Nevertheless, local knowledge is still important.

“Copernicus works on a global and a pan-European scale and usually one also needs national, regional or local information," said Freja Vamborg.

Solar: Measuring and monitoring solar radiation has many possible applications in agriculture, but it's also a key factor to make decisions in the field of solar energy. Large companies like France's Neoen use the data provided by the Copernicus Atmosphere Monitoring Service to decide on where to install new solar plants or wind farms.

French startup In Sun We Trust, meanwhile, gives users the possibility of calculating the amount of solar energy their rooftop can produce.

Soda Pro
Yearly average solar radiation map, used by scientists or energy operatorsSoda Pro

Marine: The Copernicus Marine Service is also providing a wide range of data about the health of the oceans, weather and climate. It has had a big impact on generating revenues for intermediate users, according to a report by PricewaterhouseCoopers for the European Commission.

Tourism: "Tourism is also a sector where Copernicus information is becoming very useful, both for people, to plan and decide where they want to go, but also for investors, to decide where new facilities should be open in the context of a changing climate," said Peuch.

Many tourism offices and consultancy companies already count on the Copernicus Climate Change service's data to make their investment and project management decisions.

The service will publish a series of specific tools for tourism in the coming months.

Atmosphere: Another successful example of using the Atmosphere Monitoring Service data are the applications providing forecasts of pollutants, including euronews on our Weather section.


Developing apps based on Copernicus data: Another key area for businesses is the development of new applications based on its data, here are a few examples, mainly dedicated to air quality, U.V radiation or sea conditions.
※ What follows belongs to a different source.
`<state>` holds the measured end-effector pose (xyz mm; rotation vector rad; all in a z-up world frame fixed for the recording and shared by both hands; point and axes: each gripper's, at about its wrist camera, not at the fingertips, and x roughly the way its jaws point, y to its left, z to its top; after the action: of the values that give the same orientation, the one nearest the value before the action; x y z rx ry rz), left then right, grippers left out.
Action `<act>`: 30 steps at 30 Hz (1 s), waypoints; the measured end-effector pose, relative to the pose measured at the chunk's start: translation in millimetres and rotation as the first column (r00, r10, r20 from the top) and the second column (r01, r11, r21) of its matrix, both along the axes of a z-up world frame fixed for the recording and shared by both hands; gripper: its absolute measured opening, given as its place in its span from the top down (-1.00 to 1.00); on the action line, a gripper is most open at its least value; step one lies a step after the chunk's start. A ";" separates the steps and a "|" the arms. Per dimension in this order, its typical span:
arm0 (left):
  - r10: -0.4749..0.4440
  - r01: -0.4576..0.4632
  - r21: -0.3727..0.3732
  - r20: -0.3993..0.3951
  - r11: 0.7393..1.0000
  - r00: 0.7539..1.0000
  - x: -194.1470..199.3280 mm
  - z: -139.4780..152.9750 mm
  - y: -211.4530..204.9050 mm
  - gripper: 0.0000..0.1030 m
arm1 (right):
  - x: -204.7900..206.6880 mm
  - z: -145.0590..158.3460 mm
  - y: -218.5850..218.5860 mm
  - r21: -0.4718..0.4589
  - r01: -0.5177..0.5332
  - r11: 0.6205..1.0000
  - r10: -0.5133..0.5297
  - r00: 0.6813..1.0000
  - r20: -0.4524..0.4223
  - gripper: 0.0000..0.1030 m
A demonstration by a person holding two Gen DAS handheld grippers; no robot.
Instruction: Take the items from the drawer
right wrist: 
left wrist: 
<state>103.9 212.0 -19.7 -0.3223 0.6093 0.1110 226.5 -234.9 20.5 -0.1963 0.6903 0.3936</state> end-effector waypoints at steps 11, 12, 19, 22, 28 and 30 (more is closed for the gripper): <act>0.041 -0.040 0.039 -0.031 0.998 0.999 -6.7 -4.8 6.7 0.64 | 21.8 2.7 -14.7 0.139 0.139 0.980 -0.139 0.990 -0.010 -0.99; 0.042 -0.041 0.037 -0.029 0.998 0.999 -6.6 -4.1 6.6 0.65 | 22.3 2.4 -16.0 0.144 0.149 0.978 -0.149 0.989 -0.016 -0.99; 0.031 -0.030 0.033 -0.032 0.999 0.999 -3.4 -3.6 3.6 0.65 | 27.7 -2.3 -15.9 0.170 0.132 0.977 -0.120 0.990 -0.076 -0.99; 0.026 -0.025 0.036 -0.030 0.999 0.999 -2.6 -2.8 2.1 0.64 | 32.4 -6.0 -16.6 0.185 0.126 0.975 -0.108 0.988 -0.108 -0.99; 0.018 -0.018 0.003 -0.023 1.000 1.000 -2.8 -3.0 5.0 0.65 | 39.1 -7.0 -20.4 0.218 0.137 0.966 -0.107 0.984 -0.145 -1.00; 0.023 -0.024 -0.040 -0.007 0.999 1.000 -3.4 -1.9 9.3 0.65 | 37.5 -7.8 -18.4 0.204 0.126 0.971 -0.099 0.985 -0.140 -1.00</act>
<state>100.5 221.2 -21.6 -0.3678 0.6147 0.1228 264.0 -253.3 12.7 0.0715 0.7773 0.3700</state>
Copernicus helps startups and corporations via its incubator and Masters programmes.

And the EU's Earth monitoring service also proposes training sessions all around Europe, webinars and online courses and resources.

"For us, it's very important to understand how we transform raw data into wisdom and knowledge. In the future, we will focus more on user engagement. We want to know how end users are making sense of the final product and creating added value for their activity" says Sitjn Vermoote.